<<Prev Rule

Texas Administrative Code

Next Rule>>
TITLE 28INSURANCE
PART 1TEXAS DEPARTMENT OF INSURANCE
CHAPTER 5PROPERTY AND CASUALTY INSURANCE
SUBCHAPTER CTEXAS MEDICAL LIABILITY INSURANCE UNDERWRITING ASSOCIATION
RULE §5.2002Operation of the Texas Medical Liability Insurance Underwriting Association

  (5) Notice of regular or special meeting. Notice of any regular or special meeting must be given at least 10 days before the meeting. The association must provide notice by personal delivery, mail, electronic, or other means to each director. If mailed, notice will be deemed to be delivered when deposited in the United States mail, addressed with postage prepaid. If the notice is by other reasonable means, the association must maintain a written record of the method of notification. Any director may waive notice of any meeting. The attendance of a director at a meeting is a waiver of notice of the meeting, except where a director attends a meeting for the express purpose of objection to the transaction of any business because the meeting is not lawfully called or convened.

  (6) Special meetings. Special meetings of the board of directors may be called by the chair of the board, or at the request of any two directors. The person or persons who call special meetings of the board of directors may fix any place that is accessible to the public as the place for holding any special meeting of the board of directors called by them.

  (7) Statement of purpose of meeting required. The business to be transacted at, and the purpose of, any regular or special meeting of the board of directors must be specified in the notice, or waiver of notice, of the meeting, and in the notice required by Government Code Chapter 551.

  (8) Quorum. A majority of directors is a quorum for the transaction of business at any meeting of the board of directors. Action taken by a majority of directors present at a meeting at which a quorum is present will be the act of the board of directors. If at any meeting of the board of directors there is less than a quorum present, a majority of those present may adjourn the meeting from time to time until a quorum is obtained, and no further notice need be given other than by announcement at the meeting that will be adjourned.

  (9) Presumption of assent. A director of the association who is present at the meeting of the board of directors at which action on any matter is taken is presumed to have assented to the action taken unless the director's dissent is entered in the minutes of the meeting, or unless a written dissent to the action is filed with the person acting as secretary of the meeting before the adjournment. The right to dissent is not available to a director who voted in favor of the action.

  (10) Compensation. By resolution of the board of directors, the directors and members of committees of the association may be paid their expenses, if any, of attendance at each meeting of the board of directors or each meeting of a committee of the association. No other payment may be made to directors other than that provided in this paragraph except that nothing in this subchapter may be construed as preventing any director from receiving compensation for serving the association in any other capacity.

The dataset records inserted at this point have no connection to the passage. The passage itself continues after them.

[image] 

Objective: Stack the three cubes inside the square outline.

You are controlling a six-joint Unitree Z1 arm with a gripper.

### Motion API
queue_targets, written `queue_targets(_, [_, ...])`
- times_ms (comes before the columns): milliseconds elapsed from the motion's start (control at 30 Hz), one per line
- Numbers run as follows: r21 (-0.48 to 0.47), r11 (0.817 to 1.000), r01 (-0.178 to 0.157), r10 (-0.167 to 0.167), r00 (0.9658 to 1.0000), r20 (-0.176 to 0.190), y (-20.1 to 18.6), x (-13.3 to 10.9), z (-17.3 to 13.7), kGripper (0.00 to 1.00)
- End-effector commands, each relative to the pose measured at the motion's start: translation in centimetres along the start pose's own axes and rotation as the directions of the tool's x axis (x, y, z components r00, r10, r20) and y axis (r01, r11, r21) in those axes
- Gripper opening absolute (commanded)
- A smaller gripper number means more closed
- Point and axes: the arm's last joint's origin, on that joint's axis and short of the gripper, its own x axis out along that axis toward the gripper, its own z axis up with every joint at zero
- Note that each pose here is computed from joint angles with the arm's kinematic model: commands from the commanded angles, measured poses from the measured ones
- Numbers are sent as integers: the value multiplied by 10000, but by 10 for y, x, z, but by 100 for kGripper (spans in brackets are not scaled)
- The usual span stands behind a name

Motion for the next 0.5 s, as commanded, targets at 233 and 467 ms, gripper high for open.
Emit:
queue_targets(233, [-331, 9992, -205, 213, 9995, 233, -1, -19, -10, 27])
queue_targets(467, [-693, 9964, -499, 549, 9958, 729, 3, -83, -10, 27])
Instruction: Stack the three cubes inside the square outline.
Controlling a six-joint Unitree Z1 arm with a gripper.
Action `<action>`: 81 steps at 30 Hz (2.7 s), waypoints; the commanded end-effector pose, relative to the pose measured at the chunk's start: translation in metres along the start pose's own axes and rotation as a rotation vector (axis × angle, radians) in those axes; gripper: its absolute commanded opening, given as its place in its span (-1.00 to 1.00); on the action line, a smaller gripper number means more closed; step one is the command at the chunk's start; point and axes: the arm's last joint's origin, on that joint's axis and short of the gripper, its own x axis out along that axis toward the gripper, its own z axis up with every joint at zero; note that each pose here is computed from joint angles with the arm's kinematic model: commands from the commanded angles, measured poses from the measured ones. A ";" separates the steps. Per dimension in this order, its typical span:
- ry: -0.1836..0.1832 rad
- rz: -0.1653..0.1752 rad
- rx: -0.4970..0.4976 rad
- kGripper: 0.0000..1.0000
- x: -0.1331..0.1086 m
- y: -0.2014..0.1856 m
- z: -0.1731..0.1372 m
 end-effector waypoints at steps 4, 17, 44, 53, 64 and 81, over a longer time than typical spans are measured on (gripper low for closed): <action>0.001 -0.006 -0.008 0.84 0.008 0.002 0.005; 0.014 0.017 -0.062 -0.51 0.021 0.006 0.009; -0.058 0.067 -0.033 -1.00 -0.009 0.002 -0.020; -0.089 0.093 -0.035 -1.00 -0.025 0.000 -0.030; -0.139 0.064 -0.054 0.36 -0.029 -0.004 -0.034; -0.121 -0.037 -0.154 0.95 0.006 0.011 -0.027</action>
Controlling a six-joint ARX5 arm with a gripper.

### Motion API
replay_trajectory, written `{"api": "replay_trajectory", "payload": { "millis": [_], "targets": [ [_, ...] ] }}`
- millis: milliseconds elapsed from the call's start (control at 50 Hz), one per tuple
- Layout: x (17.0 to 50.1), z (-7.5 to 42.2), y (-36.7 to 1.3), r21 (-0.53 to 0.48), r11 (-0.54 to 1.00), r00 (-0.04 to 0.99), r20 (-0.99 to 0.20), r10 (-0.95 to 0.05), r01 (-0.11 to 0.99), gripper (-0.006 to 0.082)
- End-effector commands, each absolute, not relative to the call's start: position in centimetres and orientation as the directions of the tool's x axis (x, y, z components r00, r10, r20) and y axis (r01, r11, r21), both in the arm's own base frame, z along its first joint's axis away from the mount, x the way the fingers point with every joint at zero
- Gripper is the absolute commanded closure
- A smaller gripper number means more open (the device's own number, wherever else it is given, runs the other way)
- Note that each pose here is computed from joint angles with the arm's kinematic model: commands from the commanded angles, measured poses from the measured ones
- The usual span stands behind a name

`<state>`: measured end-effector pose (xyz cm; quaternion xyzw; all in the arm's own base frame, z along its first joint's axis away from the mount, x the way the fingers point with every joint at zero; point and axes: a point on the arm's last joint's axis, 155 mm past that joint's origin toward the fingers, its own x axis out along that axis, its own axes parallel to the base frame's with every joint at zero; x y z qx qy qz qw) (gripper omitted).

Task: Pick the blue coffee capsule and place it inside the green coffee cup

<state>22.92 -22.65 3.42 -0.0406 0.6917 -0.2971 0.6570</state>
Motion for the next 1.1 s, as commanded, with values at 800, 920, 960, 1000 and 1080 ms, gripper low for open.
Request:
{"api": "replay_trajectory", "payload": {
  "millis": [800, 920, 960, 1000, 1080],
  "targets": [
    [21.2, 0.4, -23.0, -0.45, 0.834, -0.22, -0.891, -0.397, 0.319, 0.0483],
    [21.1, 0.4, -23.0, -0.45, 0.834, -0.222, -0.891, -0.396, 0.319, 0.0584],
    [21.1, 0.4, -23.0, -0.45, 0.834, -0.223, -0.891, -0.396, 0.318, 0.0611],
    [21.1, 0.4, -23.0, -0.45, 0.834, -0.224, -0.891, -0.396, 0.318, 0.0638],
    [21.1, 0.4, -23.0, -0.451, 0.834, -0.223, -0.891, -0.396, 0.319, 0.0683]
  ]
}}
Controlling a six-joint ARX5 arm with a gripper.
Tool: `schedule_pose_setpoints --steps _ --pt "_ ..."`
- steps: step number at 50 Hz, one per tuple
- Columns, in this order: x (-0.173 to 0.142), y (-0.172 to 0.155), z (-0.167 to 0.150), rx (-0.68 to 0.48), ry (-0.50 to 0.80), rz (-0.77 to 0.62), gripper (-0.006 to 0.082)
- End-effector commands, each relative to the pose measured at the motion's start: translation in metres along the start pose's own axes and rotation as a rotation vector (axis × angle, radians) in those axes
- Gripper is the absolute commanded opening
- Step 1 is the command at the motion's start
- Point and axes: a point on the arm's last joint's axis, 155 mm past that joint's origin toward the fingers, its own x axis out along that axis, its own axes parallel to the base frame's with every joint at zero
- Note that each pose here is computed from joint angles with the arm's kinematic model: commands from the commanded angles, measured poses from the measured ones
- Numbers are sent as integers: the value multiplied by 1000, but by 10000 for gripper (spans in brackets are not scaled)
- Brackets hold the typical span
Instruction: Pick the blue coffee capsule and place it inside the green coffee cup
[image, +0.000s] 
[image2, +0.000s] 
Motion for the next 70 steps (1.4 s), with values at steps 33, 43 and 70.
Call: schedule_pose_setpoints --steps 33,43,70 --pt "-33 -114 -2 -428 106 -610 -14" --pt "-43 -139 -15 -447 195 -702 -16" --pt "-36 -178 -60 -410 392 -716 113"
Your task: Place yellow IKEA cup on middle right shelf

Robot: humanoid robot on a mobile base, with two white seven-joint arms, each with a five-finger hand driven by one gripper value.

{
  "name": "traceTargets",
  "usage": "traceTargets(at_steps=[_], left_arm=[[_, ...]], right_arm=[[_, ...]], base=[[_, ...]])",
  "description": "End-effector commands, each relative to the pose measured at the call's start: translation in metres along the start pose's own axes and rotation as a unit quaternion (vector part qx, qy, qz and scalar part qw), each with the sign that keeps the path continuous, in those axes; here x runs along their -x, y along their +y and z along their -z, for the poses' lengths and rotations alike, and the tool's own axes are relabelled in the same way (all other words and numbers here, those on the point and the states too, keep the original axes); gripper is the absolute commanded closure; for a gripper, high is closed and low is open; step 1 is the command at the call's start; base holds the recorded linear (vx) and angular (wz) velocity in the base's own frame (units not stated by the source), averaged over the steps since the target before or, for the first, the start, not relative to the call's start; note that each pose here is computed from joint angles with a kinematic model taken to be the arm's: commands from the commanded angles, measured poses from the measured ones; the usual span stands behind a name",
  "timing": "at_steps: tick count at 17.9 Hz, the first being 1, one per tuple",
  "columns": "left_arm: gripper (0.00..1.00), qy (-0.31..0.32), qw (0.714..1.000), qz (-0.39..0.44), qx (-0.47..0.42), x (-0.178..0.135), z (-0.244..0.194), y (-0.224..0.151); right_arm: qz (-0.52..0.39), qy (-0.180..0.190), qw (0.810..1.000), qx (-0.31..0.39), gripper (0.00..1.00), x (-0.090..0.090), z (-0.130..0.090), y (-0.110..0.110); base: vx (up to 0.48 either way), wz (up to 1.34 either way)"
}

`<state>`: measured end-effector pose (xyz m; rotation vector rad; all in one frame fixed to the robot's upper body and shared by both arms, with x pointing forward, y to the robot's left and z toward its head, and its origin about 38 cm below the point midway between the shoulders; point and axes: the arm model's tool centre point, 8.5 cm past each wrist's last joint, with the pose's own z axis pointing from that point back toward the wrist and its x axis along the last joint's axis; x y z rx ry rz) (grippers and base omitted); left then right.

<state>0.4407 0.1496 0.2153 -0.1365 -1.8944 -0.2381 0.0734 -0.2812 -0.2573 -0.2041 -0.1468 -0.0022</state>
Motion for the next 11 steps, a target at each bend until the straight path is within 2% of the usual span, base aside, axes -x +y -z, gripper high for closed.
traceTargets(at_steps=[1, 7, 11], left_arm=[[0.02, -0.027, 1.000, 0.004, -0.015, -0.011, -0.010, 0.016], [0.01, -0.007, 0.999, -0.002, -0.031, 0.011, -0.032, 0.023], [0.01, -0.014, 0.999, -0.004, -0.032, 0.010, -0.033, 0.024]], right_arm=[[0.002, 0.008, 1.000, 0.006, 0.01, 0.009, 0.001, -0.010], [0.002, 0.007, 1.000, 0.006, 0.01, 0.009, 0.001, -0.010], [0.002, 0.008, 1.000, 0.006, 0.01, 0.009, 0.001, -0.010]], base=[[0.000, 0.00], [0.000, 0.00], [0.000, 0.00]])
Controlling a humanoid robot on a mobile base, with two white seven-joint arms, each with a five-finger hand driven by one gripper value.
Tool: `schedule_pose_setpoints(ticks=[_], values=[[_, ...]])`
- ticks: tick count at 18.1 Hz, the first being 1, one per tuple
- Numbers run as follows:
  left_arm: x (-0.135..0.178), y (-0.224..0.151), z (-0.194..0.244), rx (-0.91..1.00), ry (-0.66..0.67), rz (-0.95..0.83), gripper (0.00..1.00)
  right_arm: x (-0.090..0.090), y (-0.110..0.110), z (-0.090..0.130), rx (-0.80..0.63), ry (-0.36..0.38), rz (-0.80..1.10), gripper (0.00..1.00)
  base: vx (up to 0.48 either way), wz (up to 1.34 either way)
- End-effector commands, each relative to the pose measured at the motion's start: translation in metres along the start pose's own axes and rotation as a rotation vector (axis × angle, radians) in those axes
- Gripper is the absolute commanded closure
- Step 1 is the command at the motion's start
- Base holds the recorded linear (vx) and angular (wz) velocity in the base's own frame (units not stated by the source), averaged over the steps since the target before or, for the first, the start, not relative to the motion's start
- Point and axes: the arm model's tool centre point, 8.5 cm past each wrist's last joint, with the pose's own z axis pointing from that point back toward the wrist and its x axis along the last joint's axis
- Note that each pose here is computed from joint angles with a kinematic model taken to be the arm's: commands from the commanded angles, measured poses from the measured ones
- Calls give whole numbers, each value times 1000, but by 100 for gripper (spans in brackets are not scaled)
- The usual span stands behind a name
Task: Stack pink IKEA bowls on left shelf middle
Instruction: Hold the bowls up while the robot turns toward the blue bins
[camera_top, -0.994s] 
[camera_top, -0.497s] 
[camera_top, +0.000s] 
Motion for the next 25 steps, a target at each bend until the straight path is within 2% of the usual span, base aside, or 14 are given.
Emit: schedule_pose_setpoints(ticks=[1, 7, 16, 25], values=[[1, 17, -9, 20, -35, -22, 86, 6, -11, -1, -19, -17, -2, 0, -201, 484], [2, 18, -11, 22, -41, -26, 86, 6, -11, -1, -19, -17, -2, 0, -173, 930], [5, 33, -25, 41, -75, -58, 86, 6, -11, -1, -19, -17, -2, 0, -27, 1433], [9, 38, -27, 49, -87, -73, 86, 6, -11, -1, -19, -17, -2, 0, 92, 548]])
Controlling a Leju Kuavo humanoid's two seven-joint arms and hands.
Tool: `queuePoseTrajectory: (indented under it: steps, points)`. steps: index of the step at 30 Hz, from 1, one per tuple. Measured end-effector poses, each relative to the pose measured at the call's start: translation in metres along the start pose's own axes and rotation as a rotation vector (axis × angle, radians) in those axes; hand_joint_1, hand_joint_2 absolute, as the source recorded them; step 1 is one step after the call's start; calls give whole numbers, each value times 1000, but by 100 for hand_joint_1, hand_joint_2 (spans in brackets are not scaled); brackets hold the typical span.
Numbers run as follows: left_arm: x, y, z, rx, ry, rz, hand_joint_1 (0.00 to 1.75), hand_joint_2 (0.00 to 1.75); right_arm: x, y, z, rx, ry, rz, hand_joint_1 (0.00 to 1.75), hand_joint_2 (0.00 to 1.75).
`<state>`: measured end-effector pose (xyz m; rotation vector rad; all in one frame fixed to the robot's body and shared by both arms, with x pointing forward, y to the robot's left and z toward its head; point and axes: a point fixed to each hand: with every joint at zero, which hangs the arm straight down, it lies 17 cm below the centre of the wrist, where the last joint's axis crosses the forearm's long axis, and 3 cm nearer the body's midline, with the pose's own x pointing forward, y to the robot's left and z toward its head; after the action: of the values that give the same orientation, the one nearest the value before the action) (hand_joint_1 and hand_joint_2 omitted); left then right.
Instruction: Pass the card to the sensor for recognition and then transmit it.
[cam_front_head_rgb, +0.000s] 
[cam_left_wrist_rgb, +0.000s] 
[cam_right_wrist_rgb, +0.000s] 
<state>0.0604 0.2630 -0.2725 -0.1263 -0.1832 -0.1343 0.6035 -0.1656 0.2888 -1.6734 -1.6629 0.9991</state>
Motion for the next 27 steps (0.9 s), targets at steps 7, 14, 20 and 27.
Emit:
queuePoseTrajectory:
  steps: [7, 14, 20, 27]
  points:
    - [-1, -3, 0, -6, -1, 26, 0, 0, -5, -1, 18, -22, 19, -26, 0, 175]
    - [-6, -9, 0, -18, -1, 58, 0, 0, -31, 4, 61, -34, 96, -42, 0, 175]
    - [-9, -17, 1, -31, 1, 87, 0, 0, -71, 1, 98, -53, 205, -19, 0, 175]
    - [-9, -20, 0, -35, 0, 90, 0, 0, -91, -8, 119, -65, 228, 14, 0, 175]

  (11) General powers. The board of directors must manage the business and affairs of the association subject to the supervision and control, at all times, of the Commissioner and the department as set forth in this subchapter and in the Act. Included among the powers of the board of directors, but not in limitation thereof, are the following:

    (A) to purchase or otherwise acquire for the association any property, rights, or privileges that the association is authorized to acquire;

    (B) to remove any officer summarily for cause, or without cause and, in their discretion, from time to time to dissolve the powers and duties of any officers and to confer the powers and duties upon any other person;

    (C) to appoint and remove or suspend such subordinate officers, agents, employees, or representatives as they may deem necessary and to determine their duties, and fix, and from time to time change, their salaries or remuneration, and to require security as and when they think fit;

    (D) to confer upon any officer of the association the power to appoint, remove, and suspend subordinate officers or employees;

    (E) to determine who may be authorized on the association's behalf to make and sign bills, notes, acceptances, endorsements, checks, releases, receipts, contracts, and other instruments;

    (F) to delegate any of the powers of the board of directors in relation to the ordinary business of the association to any standing or special committee, or to any officers or agent (with power to subdelegate) upon such terms as they think fit;

    (G) to contract, from time to time, with one or more members for single or multiyear terms, to act as servicing carriers to perform all policy functions of the association, including, without limitation to, underwriting, issuance of policy, coding and premium accounting, settlement of claims to conclusion, and reporting to the association, as may be directed by the association, subject to provisions of law and this subchapter, upon the terms and for the consideration expressed. Such contracts may not become effective until the contracts have been approved by the department;

    (H) to approve expenses and levy assessments, including preliminary assessments for initial expenses necessary to commence operations, and assessments to defray losses and expenses;

    (I) to establish necessary facilities;

    (J) to enter into commission arrangements with agents regarding the sale of medical liability insurance through the association;

    (K) to promulgate reasonable and objective underwriting standards;

    (L) to either or both accept and refuse the assumption of reinsurance from its members and cede and purchase reinsurance, provided, however, that the reinsurance is governed by rules promulgated by the Commissioner; and

    (M) to direct the collection, administration, investment, and valuation of the stabilization reserve funds consistent with the Act and this subchapter.

  (12) Committees.

    (A) The board of directors, by resolution or resolutions passed by a majority of the board of directors, may designate one or more committees, each committee to consist of two or more of the directors of the association that, to the extent provided in the resolution or resolutions, will have and may exercise the powers of the board of directors in the management of the business and affairs of the association. The committee or committees will have the name or names as may be determined from time to time by appropriate resolution. All committees must keep regular minutes of their proceedings and report the minutes to the board of directors when required.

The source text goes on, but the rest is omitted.